Вы здесь

Форма молчания

Школа

Все комнаты окутаны таким

Прозрачно-серым, бледно-пыльным светом,

Как будто бы предметы только дым

От панихиды по самим предметам.

 

На первом этаже хоронят труд,

На третьем — алгебру и рисованье,

Там отпевают музыку, а тут

Литературу и обществознанье.

 

Легко хоронят — горе не беда,

Без слез — еще бы! — мальчики не плачут,

Тем более что ведь не навсегда,

Как думалось... Но бог судил иначе.

 

Сверкание

Вот пылинки в луче (Демокрит и Левкипп знали, с чем их сравнить,

Аристотель туда же),

Вот сверкают себе, вот сияют, как всякий сакральный предмет...
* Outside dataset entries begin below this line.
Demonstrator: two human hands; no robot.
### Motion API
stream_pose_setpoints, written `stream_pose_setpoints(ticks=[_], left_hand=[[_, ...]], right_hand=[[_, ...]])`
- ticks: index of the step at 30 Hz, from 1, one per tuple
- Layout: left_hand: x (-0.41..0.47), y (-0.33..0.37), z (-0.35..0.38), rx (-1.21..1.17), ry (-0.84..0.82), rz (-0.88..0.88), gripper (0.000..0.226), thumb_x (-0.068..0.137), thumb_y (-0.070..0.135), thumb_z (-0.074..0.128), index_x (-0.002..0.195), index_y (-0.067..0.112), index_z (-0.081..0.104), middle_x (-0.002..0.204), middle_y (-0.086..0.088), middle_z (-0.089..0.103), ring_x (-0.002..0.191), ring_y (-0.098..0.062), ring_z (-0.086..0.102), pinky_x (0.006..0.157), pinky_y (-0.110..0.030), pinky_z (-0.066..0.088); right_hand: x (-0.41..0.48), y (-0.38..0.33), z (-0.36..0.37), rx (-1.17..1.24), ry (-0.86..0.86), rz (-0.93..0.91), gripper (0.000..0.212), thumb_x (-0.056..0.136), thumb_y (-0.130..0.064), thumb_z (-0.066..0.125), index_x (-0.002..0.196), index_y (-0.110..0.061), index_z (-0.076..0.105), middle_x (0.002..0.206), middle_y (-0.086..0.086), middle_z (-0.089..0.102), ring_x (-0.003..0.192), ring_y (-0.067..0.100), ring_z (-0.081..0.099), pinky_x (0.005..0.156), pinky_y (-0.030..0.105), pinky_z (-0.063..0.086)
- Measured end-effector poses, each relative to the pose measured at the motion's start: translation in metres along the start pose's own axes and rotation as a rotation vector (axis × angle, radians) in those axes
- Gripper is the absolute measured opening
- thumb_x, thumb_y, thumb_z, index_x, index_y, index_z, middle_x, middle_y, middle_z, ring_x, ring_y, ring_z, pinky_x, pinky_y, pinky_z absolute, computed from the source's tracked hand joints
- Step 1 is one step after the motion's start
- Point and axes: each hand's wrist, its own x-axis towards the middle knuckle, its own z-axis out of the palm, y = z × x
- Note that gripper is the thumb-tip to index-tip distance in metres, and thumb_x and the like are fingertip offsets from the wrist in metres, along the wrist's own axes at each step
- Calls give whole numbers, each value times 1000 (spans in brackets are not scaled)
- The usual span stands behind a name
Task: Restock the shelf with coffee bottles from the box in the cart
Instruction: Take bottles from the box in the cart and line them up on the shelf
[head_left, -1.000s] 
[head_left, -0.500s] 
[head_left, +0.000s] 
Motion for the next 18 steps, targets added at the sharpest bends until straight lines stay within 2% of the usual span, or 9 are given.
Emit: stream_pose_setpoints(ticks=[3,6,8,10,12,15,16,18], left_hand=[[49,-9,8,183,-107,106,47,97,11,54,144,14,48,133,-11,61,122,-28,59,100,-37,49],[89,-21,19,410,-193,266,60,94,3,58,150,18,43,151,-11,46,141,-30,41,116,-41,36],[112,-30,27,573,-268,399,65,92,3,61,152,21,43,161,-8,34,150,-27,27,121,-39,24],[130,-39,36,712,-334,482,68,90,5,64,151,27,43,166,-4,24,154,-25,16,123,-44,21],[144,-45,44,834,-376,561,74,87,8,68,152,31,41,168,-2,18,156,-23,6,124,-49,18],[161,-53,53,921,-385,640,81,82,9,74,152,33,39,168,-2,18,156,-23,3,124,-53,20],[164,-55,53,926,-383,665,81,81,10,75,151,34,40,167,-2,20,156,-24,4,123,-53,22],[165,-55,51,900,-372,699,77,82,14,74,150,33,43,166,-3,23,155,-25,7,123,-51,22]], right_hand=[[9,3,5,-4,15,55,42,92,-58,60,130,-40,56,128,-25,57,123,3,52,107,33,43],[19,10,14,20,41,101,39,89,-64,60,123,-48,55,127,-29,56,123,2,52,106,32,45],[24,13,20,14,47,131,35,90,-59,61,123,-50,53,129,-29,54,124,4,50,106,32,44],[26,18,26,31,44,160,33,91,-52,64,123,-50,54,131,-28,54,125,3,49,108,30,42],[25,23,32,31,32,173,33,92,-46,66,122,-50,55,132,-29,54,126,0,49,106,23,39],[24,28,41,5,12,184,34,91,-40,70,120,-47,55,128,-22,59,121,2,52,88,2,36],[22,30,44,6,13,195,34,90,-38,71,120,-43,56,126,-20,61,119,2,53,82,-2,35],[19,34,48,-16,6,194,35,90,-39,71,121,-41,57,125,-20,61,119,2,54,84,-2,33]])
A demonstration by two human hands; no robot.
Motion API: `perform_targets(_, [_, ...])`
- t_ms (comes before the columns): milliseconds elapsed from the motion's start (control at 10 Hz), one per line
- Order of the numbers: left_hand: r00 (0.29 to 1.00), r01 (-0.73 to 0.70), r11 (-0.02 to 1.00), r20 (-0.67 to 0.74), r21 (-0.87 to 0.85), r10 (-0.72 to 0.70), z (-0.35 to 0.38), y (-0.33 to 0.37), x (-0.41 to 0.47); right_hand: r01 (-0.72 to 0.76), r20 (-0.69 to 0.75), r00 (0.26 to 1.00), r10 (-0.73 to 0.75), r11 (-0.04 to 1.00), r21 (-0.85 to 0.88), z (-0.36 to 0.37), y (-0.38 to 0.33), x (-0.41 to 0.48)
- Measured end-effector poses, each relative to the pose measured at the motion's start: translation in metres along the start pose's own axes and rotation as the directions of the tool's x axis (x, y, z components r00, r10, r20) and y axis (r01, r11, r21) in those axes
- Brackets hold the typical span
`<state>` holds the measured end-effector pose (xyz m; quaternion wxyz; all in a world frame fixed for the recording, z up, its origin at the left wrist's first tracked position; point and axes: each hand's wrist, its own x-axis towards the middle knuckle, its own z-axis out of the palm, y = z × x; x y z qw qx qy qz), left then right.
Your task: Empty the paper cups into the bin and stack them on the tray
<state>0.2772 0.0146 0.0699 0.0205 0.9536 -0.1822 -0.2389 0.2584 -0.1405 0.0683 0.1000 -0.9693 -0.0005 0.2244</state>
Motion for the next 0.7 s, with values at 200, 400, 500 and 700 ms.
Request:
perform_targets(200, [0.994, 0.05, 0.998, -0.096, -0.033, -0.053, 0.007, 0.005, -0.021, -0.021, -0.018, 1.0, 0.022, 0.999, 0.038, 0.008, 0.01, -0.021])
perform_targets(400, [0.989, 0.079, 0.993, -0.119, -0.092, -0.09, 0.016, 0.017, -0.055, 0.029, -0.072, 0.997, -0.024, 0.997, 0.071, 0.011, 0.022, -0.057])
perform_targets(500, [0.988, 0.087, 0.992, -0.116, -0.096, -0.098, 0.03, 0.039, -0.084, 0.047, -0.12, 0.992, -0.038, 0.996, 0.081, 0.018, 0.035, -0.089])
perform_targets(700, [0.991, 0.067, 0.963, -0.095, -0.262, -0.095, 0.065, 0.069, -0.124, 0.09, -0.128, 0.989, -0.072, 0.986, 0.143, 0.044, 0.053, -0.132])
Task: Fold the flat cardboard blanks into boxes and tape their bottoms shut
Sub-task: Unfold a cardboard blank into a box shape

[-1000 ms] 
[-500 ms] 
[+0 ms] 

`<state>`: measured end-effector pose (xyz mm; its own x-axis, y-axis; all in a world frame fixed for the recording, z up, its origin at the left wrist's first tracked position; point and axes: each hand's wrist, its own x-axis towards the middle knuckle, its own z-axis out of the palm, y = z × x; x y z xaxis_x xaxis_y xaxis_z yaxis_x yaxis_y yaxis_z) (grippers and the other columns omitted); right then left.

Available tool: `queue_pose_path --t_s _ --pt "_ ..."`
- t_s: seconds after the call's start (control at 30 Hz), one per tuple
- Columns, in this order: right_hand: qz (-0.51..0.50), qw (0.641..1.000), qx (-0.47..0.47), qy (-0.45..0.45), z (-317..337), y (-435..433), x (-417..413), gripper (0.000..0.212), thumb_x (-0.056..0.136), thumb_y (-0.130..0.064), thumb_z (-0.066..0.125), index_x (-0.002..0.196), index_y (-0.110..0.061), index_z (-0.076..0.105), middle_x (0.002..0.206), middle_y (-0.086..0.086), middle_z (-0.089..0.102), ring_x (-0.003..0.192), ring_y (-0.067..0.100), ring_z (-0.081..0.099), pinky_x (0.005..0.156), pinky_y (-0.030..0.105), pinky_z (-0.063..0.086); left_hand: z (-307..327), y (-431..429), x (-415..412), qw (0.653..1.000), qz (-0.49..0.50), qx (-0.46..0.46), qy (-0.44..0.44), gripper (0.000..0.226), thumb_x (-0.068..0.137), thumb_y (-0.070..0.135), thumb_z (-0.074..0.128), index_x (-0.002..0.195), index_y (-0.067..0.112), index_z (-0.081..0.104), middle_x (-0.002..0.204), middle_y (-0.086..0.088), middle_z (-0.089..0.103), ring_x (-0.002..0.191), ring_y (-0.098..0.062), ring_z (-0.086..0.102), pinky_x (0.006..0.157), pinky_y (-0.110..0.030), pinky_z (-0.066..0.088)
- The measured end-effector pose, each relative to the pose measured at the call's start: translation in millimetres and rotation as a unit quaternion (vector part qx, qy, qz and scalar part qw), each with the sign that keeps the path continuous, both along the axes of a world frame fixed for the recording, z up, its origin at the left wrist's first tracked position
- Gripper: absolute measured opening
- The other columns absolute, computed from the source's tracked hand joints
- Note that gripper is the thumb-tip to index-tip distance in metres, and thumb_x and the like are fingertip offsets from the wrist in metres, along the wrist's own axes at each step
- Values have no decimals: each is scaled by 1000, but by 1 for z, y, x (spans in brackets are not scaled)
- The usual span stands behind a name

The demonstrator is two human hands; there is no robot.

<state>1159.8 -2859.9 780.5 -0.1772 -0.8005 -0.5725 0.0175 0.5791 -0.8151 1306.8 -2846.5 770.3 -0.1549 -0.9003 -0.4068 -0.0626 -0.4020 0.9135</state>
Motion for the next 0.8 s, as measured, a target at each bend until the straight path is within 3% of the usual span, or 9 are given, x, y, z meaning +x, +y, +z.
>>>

Символ встречи — разлука, присутствие — символ пропажи.

 

Выступает прославленный ордена Красной Звезды

Дважды Краснознаменный ансамбль эриний,

Символ песни и пляски, эмблема народной беды...

Вот пылинки в луче, вот иголки в дожде, вот роса в паутине.

 

Разговор в бистро

Кто знает, не говорит.

Кто говорит, не знает.

Поэт — исключение.

Знает и говорит?

Не знает и не говорит.

А столбики слов?

Форма молчания.

 

Мама

Когда она вышла из школы,

уже темнело.

Кончался декабрь, и ее попросили

оформить новогоднюю стенгазету —

она хорошо чертила

и красиво писала буквы.

Дойдя до ворот, она оглянулась

и посмотрела наверх:

два окна желтели на четвертом.

Первый этаж светился.

В тот день им выдали фотокарточку:

двадцать две девочки,

а в центре их единственная

Адель Аркадьевна.

Дома перед сном

она взяла снимок

и написала на обороте:

«Счастье! Счастье! 28.XII.1948».

 

* * *

Цвет небесный, синий цвет…

Н. Бараташвили

Мой маленький креольчик…

А. Вертинский

А я бы выбрал серый и зеленый,

Такой прозрачно-серый, не ненастный,

Не пасмурный, а просто тихий, как бы

До-солнечный, стоящий и плывущий

Внутри и вдоль зеленых переходов

От темного ночного до дневного,

Как прибалтийский лес в конце июля,

Где светятся дурман и колокольчик

Сквозь полосы караковых стволов

И бабочка, как маленький креольчик,

Порхает-кружится, как песенка без слов.

100-летие «Сибирских огней»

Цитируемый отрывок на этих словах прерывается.